Loading language model from files lm_trie_vocab/lm.binary lm_trie_vocab/trie
Loaded language model in 0.004s.
Running inference.
2019-08-15 12:28:26.337842: I tensorflow/stream_executor/dso_loader.cc:152] successfully opened CUDA library libcublas.so.10.0 locally
probieren wir es mal mit den aktuellen steg deutschen worten zum einen gibt es die donau darm schiff fahrt gesellschaft kapitaen wir wird welcher de rind fleisch etikett er uns ueber wach uns aufgaben ueber trage uns gesetz platz machen musste was fuer toll woerter
Inference took 4.178s for 14.282s audio file.

Output 2: (lm)

Loading language model from files lm/lm.binary lm/trie
Loaded language model in 0.000161s.
Running inference.
2019-08-15 12:32:49.445661: I tensorflow/stream_executor/dso_loader.cc:152] successfully opened CUDA library libcublas.so.10.0 locally
wir wir es mal mit den aktuell laengsten deutschen wir den dem einen gibt es die deutschen es welche den wir wir welche dem den welche die den fuer machen fuer laengsten machen mit es fuer tolle wir to
Inference took 4.409s for 14.282s audio file.

Both are German Language Models, one with lots of text and one containing just the training textfiles.

@ena.1994 I don’t understand, you run inference with two different set of LM+tries, why are your surprised that the final decoding is different ?

I am surprised because I was thinking setting both LM hyperparameters to ZERO would leed to not using the LM even though there is in both cases one mentioned . In both cases those hyperparameters LM_BETA = 0 and LM_ALPHA = 0. Like @Kirill asked before.

Now your statement is confusing. What is #9 about ? You said you found how to not enable the LM ? And then you compare with two different LMs ? And then you talk about LM weights ?

Sorry for confusing! I hope I can make that clear :Ok first I wanted to not use LM with setting the weights to zero, afterwords I found out it’s easier when I’m instead not using the flags and its working fine. So I don’t really have a problem here anymore. BUT the origin question was: why is client.py using an LM even though the weights are both set to zero? That must be the case because otherwise the outputs should be the same as they don’t really use the (different) LMs . Maybe it is bug OR I am missunderstanding the role of the LM_ALPHA and LM_BETA hyperparamters.

Can you explain thoroughly all your steps for testing LM_ALPHA and LM_BETA ? I might have got a clue while taking my shower …

@lissyx,
I have the same thing.
I trained my own non-English model using v.0.5.1. Setting alpha and beta to 0 when running evaluate.py generates different results on different language models on the same test data.

The only way that gives me unified results without language model was to assign scorer=None.

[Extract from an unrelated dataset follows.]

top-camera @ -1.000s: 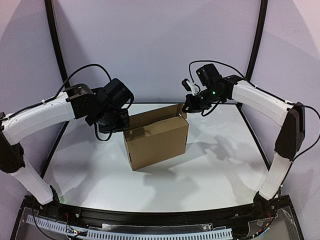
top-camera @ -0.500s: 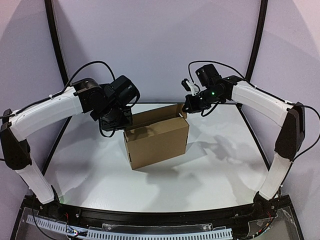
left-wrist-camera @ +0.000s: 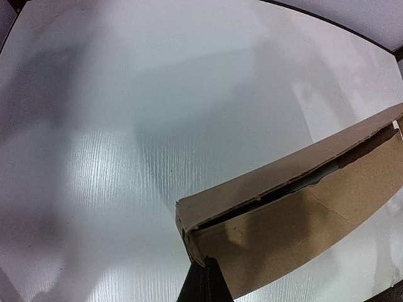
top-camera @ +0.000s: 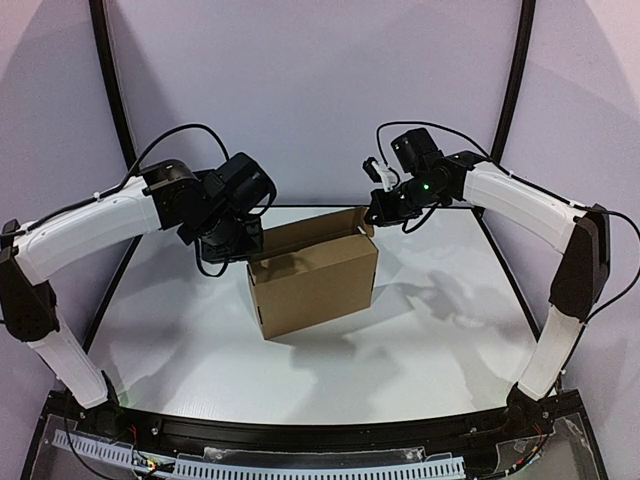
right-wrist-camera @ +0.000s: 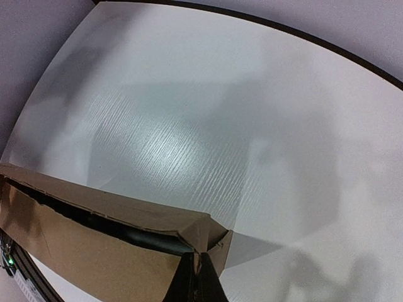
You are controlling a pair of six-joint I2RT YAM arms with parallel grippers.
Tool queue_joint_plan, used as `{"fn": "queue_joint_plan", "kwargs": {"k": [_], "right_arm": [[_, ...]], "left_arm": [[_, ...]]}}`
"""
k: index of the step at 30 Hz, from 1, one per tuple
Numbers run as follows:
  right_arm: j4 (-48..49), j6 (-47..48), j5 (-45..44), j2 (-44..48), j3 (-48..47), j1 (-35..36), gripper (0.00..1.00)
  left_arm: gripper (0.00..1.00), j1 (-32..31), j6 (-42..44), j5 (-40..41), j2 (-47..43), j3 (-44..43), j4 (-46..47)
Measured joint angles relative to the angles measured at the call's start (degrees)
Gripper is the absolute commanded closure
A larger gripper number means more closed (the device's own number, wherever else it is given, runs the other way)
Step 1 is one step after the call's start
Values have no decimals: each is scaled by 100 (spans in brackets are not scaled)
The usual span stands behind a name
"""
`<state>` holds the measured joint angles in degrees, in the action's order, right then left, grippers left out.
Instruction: Fold the paper box
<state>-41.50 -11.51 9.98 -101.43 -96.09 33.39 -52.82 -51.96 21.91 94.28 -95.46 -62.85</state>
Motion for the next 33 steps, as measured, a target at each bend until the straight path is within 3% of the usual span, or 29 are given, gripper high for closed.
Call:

Can you share more context / examples of the variations ?

@lissyx, Context like what, I would like to help?

I am using special unicode characters in my transcript and alphabets. Which are different than the English alphabets.

I have tested with two different language models, each was tested using:

  1. default values: lm_alpha=0.75 and lm_beta=1.85, results were acceptable where each word in the decoded results belongs to the used language model.

  2. then each was tested with lm_alpha=0 and lm_beta=0, decoded words were belongs only to the used language model. Different language models generate different results.

  3. tested by removing ‘scorer’ line from ‘evaluate.py’ code and putting ‘scorer=None’ instead. Different language models generate same results. Decoded words not necessarily belong to any of the used language models. However, this method needs a lot of time.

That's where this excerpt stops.